Aim of the exercise: Output all of the material once more, so that every line matches the original exactly.

START Data section

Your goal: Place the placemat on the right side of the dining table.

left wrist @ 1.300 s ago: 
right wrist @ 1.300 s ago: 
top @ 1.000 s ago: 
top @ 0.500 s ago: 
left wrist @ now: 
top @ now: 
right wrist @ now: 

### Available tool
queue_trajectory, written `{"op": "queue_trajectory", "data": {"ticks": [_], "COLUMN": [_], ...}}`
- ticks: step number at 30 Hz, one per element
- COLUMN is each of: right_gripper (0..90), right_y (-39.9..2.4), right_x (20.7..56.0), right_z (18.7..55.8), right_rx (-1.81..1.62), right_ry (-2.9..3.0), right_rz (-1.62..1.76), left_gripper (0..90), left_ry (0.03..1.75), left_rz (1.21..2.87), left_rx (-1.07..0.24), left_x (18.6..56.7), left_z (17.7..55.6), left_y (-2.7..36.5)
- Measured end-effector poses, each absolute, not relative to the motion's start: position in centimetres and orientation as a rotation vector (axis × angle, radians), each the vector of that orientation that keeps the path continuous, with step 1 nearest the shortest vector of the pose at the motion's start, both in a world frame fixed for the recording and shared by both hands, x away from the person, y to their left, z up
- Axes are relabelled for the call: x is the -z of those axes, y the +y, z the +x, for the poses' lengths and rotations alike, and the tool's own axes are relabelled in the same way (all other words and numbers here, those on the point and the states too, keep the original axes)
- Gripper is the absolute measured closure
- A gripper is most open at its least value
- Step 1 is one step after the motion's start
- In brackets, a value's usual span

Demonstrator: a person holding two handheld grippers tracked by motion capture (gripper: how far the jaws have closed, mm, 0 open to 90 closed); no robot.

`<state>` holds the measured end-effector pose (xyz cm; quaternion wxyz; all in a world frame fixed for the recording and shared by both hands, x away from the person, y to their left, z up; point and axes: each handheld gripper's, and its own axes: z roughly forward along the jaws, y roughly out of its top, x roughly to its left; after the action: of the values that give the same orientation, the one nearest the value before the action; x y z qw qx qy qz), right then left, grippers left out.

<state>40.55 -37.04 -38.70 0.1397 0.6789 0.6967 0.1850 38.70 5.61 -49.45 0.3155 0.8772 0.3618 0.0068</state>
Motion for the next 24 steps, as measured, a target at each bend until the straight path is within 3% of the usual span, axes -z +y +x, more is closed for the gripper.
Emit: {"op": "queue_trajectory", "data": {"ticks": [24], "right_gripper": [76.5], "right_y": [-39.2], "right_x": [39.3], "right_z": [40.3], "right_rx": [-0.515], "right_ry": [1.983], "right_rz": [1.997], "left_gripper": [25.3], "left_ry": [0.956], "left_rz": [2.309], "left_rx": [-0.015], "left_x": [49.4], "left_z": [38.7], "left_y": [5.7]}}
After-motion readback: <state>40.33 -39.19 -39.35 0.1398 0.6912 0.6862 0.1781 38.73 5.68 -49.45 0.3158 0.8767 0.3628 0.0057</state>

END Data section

Solution below:
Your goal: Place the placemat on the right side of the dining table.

left wrist @ 1.300 s ago: 
right wrist @ 1.300 s ago: 
top @ 1.000 s ago: 
top @ 0.500 s ago: 
left wrist @ now: 
top @ now: 
right wrist @ now: 

### Available tool
queue_trajectory, written `{"op": "queue_trajectory", "data": {"ticks": [_], "COLUMN": [_], ...}}`
- ticks: step number at 30 Hz, one per element
- COLUMN is each of: right_gripper (0..90), right_y (-39.9..2.4), right_x (20.7..56.0), right_z (18.7..55.8), right_rx (-1.81..1.62), right_ry (-2.9..3.0), right_rz (-1.62..1.76), left_gripper (0..90), left_ry (0.03..1.75), left_rz (1.21..2.87), left_rx (-1.07..0.24), left_x (18.6..56.7), left_z (17.7..55.6), left_y (-2.7..36.5)
- Measured end-effector poses, each absolute, not relative to the motion's start: position in centimetres and orientation as a rotation vector (axis × angle, radians), each the vector of that orientation that keeps the path continuous, with step 1 nearest the shortest vector of the pose at the motion's start, both in a world frame fixed for the recording and shared by both hands, x away from the person, y to their left, z up
- Axes are relabelled for the call: x is the -z of those axes, y the +y, z the +x, for the poses' lengths and rotations alike, and the tool's own axes are relabelled in the same way (all other words and numbers here, those on the point and the states too, keep the original axes)
- Gripper is the absolute measured closure
- A gripper is most open at its least value
- Step 1 is one step after the motion's start
- In brackets, a value's usual span

Demonstrator: a person holding two handheld grippers tracked by motion capture (gripper: how far the jaws have closed, mm, 0 open to 90 closed); no robot.

`<state>` holds the measured end-effector pose (xyz cm; quaternion wxyz; all in a world frame fixed for the recording and shared by both hands, x away from the person, y to their left, z up; point and axes: each handheld gripper's, and its own axes: z roughly forward along the jaws, y roughly out of its top, x roughly to its left; after the action: of the values that give the same orientation, the one nearest the value before the action; x y z qw qx qy qz), right then left, grippers left out.

<state>40.55 -37.04 -38.70 0.1397 0.6789 0.6967 0.1850 38.70 5.61 -49.45 0.3155 0.8772 0.3618 0.0068</state>
Motion for the next 24 steps, as measured, a target at each bend until the straight path is within 3% of the usual span, axes -z +y +x, more is closed for the gripper.
Emit: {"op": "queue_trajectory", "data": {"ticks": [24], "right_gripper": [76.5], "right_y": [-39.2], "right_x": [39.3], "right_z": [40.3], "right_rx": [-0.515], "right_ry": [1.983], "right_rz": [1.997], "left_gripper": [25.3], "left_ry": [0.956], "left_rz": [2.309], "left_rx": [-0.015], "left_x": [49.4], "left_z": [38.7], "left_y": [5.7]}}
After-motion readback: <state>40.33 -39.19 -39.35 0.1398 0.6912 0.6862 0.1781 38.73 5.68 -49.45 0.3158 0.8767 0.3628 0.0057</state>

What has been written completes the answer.